▶ How to complete this task:
What follows is a block of records; reproduce all of it verbatim.

▶ Source information:
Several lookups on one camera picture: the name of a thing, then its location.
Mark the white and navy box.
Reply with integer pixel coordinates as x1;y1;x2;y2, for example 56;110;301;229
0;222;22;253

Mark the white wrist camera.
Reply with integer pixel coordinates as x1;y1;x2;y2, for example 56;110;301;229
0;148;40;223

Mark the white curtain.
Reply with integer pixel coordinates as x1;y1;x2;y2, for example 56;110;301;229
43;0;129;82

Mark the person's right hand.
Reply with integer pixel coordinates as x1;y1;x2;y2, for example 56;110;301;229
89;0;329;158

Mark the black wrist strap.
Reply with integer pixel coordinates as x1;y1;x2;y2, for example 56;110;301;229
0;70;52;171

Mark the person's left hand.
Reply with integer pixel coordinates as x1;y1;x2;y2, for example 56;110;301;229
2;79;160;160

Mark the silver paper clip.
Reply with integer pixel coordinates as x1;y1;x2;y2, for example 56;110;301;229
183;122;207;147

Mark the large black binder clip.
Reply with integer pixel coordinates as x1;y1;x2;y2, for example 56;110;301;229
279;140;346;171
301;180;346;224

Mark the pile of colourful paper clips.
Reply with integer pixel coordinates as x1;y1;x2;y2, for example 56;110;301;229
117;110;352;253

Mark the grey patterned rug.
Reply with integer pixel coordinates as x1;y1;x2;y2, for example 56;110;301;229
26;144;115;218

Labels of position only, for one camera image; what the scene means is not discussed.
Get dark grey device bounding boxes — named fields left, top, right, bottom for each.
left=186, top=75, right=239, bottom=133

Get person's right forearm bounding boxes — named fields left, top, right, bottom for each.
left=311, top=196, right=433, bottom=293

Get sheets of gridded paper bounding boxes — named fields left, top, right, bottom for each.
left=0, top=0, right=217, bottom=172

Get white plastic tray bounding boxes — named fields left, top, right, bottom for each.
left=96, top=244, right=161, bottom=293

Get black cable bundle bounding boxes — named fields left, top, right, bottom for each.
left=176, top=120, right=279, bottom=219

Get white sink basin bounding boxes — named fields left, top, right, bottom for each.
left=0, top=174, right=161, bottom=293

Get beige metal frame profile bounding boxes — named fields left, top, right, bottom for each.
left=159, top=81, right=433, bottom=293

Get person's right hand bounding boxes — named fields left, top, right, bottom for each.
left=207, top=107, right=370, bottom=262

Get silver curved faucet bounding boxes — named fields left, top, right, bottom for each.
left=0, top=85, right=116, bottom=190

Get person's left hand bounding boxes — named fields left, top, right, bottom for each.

▶ Finished task:
Several lookups on one camera picture: the name of a thing, then its location.
Mark the white and navy box.
Reply with integer pixel coordinates as x1;y1;x2;y2, for example 56;110;301;229
0;222;22;253

Mark the white wrist camera.
Reply with integer pixel coordinates as x1;y1;x2;y2, for example 56;110;301;229
0;148;40;223

Mark the white curtain.
Reply with integer pixel coordinates as x1;y1;x2;y2, for example 56;110;301;229
43;0;129;82

Mark the person's right hand.
Reply with integer pixel coordinates as x1;y1;x2;y2, for example 56;110;301;229
89;0;329;158

Mark the black wrist strap.
Reply with integer pixel coordinates as x1;y1;x2;y2, for example 56;110;301;229
0;70;52;171

Mark the person's left hand.
Reply with integer pixel coordinates as x1;y1;x2;y2, for example 56;110;301;229
2;79;160;160

Mark the silver paper clip.
Reply with integer pixel coordinates as x1;y1;x2;y2, for example 56;110;301;229
183;122;207;147

Mark the large black binder clip.
Reply with integer pixel coordinates as x1;y1;x2;y2, for example 56;110;301;229
279;140;346;171
301;180;346;224

Mark the pile of colourful paper clips.
Reply with integer pixel coordinates as x1;y1;x2;y2, for example 56;110;301;229
117;110;352;253

Mark the grey patterned rug.
Reply with integer pixel coordinates as x1;y1;x2;y2, for example 56;110;301;229
26;144;115;218

Labels of position only, for one camera image; what the scene means is not discussed.
Get dark grey device bounding boxes — named fields left, top, right, bottom for each.
left=186, top=75, right=239, bottom=133

Get person's right forearm bounding boxes — named fields left, top, right, bottom for each.
left=311, top=196, right=433, bottom=293

Get sheets of gridded paper bounding boxes — named fields left, top, right, bottom for each.
left=0, top=0, right=217, bottom=172

Get white plastic tray bounding boxes — named fields left, top, right, bottom for each.
left=96, top=244, right=161, bottom=293

Get black cable bundle bounding boxes — named fields left, top, right, bottom for each.
left=176, top=120, right=279, bottom=219

Get white sink basin bounding boxes — named fields left, top, right, bottom for each.
left=0, top=174, right=161, bottom=293

Get beige metal frame profile bounding boxes — named fields left, top, right, bottom for each.
left=159, top=81, right=433, bottom=293

Get person's right hand bounding boxes — named fields left, top, right, bottom for each.
left=207, top=107, right=370, bottom=262

Get silver curved faucet bounding boxes — named fields left, top, right, bottom for each.
left=0, top=85, right=116, bottom=190

Get person's left hand bounding boxes — named fields left, top, right, bottom for each.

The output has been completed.